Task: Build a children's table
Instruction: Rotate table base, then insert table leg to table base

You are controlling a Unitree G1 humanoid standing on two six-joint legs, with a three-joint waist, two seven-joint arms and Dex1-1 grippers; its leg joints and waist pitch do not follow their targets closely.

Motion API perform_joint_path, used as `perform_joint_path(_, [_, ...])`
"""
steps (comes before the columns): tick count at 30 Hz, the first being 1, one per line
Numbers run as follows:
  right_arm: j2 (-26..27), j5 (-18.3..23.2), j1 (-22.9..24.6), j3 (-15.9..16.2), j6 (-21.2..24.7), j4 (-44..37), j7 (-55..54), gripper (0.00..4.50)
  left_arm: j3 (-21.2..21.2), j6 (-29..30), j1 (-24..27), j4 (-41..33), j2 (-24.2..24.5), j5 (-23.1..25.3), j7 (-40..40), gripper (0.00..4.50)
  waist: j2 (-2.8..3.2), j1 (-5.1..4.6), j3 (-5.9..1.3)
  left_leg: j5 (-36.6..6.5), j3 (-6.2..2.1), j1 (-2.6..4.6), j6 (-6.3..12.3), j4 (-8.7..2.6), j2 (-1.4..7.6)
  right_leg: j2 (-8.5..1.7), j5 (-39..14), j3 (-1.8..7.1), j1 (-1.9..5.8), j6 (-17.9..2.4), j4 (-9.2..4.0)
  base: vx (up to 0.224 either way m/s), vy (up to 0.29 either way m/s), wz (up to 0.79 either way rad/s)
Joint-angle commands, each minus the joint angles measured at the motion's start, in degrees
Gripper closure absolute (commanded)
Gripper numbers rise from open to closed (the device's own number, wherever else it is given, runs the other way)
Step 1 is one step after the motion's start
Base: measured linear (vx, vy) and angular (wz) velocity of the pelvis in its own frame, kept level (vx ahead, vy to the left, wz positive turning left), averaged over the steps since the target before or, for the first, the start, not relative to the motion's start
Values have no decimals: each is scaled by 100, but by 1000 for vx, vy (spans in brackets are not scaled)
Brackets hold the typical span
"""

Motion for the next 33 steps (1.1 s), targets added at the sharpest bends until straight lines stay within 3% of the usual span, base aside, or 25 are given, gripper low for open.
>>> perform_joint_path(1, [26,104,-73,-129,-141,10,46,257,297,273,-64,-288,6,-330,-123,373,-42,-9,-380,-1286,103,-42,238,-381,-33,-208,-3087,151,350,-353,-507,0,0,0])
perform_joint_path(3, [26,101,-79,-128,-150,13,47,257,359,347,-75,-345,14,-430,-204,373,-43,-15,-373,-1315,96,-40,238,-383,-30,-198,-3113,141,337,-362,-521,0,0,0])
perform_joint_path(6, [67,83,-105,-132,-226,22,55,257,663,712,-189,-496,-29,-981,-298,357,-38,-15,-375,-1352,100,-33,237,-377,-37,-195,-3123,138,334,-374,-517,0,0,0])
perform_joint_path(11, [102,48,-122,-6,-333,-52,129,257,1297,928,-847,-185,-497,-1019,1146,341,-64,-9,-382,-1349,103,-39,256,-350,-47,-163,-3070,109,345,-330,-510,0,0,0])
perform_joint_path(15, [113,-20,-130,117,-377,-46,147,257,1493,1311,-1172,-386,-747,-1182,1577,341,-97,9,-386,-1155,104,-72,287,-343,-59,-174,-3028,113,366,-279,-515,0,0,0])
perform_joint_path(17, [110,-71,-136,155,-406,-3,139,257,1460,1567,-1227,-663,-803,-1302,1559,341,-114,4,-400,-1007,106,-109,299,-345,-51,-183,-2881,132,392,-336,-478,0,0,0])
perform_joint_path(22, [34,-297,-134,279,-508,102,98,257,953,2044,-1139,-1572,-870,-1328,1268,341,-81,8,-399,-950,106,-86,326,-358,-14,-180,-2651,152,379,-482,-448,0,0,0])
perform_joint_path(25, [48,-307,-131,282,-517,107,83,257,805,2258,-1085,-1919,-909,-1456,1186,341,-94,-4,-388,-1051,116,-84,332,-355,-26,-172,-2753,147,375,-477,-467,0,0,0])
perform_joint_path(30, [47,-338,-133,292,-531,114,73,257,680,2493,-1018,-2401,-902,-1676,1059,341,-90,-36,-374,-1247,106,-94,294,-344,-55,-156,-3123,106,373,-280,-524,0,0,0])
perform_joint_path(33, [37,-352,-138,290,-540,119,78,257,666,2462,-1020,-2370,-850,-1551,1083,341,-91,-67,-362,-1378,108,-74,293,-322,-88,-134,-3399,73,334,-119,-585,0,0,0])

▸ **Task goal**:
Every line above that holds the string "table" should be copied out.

▸ **Result of the exercise**:
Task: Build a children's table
Instruction: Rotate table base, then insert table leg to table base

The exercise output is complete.